Whenever the string "picture" turns up in a line of the data below, copy that line.

▶ _Dataset items_
BEGIN

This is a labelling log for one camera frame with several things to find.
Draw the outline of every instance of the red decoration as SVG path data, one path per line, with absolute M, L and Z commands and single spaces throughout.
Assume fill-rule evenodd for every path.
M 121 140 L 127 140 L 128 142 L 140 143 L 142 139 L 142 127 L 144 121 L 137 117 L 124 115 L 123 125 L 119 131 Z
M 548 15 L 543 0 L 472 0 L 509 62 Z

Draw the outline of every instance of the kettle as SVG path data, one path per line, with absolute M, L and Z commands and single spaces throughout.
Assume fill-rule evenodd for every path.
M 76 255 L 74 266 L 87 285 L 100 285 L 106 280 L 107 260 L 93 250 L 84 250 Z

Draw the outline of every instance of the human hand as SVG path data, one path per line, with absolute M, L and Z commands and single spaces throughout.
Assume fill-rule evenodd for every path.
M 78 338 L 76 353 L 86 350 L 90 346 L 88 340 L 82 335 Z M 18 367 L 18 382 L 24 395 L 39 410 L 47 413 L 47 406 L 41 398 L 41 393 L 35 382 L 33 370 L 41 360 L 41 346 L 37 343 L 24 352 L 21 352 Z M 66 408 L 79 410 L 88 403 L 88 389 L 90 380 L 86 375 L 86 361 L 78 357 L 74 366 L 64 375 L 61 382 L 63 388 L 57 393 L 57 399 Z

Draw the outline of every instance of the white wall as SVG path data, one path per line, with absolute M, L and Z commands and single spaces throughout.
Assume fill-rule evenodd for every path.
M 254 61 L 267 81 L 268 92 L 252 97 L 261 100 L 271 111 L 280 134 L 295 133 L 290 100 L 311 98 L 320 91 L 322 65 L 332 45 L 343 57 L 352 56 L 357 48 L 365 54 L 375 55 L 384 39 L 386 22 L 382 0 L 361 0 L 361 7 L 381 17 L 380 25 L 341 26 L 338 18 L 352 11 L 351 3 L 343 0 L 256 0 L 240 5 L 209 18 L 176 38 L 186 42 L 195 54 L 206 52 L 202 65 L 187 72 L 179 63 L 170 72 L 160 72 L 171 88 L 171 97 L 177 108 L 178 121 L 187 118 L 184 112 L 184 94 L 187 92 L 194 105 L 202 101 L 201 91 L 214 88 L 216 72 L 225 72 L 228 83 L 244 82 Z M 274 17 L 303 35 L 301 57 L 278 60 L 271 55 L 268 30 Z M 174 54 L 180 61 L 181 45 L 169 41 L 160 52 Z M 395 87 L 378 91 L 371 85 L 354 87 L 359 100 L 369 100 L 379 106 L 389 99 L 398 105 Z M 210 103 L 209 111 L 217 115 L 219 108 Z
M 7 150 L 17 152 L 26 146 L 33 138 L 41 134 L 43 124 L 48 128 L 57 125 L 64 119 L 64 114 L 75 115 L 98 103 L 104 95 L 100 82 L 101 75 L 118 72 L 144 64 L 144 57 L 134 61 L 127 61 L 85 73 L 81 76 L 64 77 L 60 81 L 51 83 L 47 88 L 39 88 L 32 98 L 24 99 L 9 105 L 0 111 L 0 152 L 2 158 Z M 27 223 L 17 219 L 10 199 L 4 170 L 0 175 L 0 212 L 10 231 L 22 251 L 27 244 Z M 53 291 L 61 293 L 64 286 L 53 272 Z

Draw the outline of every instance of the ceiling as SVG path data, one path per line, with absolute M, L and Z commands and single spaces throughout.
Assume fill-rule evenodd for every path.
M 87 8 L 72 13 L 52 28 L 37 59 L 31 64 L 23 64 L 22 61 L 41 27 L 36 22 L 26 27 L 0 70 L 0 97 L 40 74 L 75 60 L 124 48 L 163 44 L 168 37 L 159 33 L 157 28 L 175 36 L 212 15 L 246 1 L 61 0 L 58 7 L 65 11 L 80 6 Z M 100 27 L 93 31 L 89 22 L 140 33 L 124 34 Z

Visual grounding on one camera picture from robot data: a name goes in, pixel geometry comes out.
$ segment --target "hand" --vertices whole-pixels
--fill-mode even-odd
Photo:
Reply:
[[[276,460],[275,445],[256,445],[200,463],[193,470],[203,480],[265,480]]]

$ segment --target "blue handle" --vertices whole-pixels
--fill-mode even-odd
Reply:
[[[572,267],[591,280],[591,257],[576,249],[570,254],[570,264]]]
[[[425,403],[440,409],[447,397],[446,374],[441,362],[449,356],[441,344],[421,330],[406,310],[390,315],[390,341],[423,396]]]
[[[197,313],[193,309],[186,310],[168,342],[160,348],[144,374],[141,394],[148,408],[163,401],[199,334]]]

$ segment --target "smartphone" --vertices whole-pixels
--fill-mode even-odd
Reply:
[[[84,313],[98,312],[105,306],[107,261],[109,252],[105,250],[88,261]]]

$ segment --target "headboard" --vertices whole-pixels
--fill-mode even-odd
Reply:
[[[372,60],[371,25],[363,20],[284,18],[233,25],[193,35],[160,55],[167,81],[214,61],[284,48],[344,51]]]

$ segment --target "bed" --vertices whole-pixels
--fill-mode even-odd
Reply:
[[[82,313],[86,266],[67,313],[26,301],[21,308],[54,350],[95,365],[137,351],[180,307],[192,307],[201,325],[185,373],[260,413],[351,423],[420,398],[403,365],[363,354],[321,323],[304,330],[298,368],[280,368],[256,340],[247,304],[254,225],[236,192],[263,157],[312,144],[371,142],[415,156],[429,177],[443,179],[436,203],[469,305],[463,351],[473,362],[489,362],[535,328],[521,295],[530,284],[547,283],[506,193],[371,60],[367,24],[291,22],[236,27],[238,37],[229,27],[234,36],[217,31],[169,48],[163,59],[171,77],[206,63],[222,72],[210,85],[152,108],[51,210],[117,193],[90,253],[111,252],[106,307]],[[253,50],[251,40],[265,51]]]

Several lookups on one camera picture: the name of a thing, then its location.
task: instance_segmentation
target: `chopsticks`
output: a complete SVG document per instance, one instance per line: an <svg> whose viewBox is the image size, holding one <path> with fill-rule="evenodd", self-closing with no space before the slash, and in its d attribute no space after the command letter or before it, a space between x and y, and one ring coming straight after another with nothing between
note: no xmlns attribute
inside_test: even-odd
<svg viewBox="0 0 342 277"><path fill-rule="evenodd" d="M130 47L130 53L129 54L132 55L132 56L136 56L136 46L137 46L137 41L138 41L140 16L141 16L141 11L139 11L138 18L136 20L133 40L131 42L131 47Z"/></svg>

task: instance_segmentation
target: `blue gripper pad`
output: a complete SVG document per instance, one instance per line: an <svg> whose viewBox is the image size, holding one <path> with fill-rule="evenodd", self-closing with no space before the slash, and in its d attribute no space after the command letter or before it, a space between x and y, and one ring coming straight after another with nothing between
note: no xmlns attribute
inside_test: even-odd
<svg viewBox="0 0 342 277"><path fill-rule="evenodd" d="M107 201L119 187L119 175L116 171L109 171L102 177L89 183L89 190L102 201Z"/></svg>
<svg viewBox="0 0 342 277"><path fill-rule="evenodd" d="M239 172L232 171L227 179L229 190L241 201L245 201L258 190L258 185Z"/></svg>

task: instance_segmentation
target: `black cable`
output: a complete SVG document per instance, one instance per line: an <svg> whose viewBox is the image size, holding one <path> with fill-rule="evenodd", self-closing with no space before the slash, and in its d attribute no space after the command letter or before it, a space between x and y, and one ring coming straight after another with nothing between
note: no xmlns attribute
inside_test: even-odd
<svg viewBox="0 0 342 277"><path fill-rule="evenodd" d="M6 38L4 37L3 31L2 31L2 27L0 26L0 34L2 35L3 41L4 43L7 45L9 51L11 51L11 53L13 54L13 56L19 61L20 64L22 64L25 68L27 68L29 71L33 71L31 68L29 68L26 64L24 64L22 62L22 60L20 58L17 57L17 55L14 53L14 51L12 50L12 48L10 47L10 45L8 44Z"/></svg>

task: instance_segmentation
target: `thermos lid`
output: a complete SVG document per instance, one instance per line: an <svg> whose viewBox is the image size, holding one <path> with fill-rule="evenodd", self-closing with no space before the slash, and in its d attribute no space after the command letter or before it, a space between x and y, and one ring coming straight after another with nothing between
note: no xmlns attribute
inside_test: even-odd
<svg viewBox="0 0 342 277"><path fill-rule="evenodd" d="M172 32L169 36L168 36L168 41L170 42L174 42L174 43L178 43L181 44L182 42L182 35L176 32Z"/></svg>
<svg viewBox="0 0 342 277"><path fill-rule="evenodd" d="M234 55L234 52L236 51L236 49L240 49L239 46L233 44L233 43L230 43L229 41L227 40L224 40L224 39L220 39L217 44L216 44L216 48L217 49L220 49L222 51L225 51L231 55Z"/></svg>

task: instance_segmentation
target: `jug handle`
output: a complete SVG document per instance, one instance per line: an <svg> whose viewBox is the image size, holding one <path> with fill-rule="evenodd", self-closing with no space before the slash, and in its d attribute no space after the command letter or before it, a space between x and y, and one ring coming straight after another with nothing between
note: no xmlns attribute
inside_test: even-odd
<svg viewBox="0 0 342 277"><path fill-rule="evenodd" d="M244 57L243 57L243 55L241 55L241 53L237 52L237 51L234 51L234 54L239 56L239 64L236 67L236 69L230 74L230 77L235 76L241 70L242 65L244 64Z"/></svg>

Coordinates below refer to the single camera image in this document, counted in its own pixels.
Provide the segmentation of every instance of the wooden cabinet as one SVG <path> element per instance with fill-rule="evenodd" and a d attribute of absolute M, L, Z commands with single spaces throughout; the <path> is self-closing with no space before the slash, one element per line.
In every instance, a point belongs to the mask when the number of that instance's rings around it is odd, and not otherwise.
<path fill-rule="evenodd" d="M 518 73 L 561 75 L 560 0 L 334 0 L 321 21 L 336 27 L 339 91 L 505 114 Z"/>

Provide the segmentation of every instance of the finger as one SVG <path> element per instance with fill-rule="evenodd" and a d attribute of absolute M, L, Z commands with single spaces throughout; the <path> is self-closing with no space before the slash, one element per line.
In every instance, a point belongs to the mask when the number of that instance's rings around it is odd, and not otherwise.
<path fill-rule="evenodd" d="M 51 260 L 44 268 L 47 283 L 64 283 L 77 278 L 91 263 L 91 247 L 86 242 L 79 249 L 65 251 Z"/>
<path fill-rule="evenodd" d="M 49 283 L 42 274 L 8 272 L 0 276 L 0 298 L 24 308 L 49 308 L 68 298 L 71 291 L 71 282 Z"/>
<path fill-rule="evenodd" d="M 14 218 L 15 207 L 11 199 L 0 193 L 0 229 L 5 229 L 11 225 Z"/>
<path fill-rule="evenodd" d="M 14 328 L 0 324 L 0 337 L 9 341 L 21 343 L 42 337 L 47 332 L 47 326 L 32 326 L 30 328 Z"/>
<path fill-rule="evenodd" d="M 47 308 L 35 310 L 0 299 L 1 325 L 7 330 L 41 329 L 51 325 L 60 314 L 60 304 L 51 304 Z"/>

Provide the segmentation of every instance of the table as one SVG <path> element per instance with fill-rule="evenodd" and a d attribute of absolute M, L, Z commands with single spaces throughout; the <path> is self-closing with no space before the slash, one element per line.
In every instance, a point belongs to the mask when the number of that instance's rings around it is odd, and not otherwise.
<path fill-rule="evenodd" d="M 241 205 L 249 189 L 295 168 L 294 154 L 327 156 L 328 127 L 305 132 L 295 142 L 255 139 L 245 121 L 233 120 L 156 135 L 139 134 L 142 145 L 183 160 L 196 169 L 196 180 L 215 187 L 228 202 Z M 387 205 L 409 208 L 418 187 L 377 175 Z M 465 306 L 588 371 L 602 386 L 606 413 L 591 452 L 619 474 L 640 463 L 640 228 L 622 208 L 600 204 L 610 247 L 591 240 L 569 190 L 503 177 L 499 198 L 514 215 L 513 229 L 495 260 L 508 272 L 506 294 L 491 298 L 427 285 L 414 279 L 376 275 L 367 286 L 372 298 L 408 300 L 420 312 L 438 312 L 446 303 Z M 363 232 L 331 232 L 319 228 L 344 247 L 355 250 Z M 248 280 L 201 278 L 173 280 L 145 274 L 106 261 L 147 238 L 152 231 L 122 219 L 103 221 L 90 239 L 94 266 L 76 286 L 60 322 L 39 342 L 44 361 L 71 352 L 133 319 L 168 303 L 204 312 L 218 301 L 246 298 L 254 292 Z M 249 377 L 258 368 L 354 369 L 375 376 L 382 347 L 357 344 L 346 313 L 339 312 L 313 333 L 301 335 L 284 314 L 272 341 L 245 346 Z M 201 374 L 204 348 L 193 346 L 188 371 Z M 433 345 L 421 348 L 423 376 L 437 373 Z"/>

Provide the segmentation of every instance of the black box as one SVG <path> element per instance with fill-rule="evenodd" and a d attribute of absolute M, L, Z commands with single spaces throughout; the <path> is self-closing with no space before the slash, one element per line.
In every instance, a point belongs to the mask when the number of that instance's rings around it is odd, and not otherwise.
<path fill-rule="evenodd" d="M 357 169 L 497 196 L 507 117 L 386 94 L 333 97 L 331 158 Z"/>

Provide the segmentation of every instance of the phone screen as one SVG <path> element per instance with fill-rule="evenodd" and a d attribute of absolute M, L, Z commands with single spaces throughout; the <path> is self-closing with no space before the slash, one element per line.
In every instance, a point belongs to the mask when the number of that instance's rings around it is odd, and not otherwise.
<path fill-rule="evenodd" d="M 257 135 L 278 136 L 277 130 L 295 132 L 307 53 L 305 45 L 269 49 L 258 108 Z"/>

END

▶ _ANSWER FOR THIS EXERCISE_
Visual grounding on one camera picture from robot data: a name goes in, pixel geometry comes out.
Several lookups on one camera picture: the name of a thing, then its location.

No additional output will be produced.